「あああ、もーーーー行きたくない!」

「翁主さま!」

「大丈夫よ、そんな顔しなくても行くには行くから……」

「も、申し訳ございません」


 一旦部屋へと戻された私は、ベッドに腰かけると大きくため息と本音を漏らした。

 そんな様子を女官たちが遠巻きに、顔色を伺いながら見ている。

 まったく情報が回るのが早いことね。人の口に戸は立てられぬ、か……。

 まぁ、でも彼女たちが心配する気持ちは分かる。

 だって私が行かなければ、ココは間違いなく滅ぼされてしまうもの。

 国とは言うものの、要は帝国内の小さな県みたいなものだし。

 あれほど私を甘やかし、大切にしてくれていた人たちはもう誰もいない。

 むしろ、17年は幸せに生きられたのだから、諦めろってことね。

 こんな時は大丈夫よって言ってあげるのが模範解答なんだろうけど。でも、嫌なものは嫌なんだもん。 

 17歳の娘を差し出せという爺なんて、ロリコン通り過ぎて、頭おかしいでしょう。あああああ、行きたくない……。

 だけどある国では、その国の王妃を差し出せと言われ断ったら、その一族全て滅ぼされたんだっけ。

 御年64のはずだが元気なことだ。こういう人ってどこの世でも長生きしそうね。


「はぁ」


 ホントなら泣き叫んで嫌だと、のたうち回りたいくらいよ。

 ただ、どこかこの状況を冷めて見ている自分がいる。

 世の中、そうもうまい話はないのだと。

 前回だって、尽くした人に結婚式の前にお金を持って逃げられたくらいだ。

 生まれ変わっても結婚には運がないと諦めるしかないのだろう。

 ただそれにしても、なんだかなぁ。二度目の人生ぐらい、もっとこう……なにかないの?

 なんかさ、もっとこう力があったりしたらなぁ。チートとか授けてくれてもよかったのに、神様。

 この世界に魔法とかチート能力がないのが残念過ぎる。

 中華風ファンタジーの世界に転生とか、優雅でいいなぁって思って生きて来たのに。

 でも、ただこのまま言いなりになるのは癪なのよね。

 だから絶対結婚したって、爺さんの思い通りになんてさせないんだから。

 とりあえずは、後宮で成り上がる方法を考えないと。

 一人ガッツポーズを決める私に不安がる女官たちを、私はそっと無視した。



     ◇     ◇     ◇




「よ、よろしいですか翁主さま、そろそろ出発のお時間です」


 翌日びくびくとしながら、女官の一人が声をかけてきた。

 どうやら向こうからの条件として、ここからは何ひとつ持ち出すことは許されないと先ほど聞かされた。

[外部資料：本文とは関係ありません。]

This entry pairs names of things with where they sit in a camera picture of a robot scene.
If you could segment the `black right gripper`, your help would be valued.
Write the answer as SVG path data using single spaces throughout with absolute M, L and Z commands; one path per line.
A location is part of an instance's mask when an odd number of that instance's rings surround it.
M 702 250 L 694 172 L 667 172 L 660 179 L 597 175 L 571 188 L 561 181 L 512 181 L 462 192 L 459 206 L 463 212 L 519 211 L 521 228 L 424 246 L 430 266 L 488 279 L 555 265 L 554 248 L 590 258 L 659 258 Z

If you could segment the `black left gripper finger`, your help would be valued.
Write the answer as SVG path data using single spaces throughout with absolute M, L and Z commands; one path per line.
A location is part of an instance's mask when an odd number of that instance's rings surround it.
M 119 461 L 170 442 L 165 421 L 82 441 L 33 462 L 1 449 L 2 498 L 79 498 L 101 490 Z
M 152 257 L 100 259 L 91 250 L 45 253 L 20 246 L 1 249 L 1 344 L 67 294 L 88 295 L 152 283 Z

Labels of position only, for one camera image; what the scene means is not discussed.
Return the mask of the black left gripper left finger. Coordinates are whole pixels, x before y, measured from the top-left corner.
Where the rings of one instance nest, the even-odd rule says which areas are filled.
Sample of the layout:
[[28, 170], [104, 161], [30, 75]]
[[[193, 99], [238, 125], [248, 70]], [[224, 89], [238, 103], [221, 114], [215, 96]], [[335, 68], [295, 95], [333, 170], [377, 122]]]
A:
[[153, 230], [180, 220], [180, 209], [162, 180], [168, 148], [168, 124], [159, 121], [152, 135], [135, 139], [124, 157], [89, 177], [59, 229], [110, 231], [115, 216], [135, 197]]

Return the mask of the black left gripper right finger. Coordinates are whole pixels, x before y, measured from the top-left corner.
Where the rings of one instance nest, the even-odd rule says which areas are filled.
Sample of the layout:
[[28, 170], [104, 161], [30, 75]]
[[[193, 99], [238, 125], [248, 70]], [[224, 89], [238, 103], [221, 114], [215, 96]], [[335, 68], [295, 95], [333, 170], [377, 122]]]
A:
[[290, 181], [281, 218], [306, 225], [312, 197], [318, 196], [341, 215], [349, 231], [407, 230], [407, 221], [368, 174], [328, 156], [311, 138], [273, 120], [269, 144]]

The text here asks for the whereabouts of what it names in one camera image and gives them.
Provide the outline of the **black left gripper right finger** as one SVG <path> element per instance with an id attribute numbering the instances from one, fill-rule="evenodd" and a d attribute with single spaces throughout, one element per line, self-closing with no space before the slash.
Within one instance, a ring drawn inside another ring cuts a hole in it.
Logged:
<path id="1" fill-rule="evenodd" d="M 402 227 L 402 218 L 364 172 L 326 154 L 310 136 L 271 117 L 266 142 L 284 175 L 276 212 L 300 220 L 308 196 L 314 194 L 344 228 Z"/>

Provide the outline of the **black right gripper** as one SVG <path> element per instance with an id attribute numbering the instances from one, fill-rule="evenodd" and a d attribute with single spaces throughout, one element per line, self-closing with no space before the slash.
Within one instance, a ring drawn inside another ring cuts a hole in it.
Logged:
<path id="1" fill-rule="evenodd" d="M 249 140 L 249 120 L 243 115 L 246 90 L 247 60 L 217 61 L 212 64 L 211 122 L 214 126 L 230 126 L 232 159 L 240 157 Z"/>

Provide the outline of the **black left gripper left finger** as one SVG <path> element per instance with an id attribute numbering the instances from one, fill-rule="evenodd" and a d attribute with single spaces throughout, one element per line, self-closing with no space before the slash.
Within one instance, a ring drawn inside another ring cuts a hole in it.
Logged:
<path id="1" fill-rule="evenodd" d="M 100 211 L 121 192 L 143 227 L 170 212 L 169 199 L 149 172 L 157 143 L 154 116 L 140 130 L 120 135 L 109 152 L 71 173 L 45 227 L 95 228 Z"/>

 向こうの用意した牛車に乗り、一人で向かうのだ。そう、女官すらも連れていけない。

 ある意味、本当に捕虜のような扱いね。

 私が泣き崩れ、弱らせてから手に入れようなんて魂胆が透けて見える。

 なんという性格の悪い皇帝なのだろう。あああ、殴りたい。一回殴りたい。

 しかも元30歳でトータル47の私が、そんなぐらいで泣く気なんてあるわけないじゃない。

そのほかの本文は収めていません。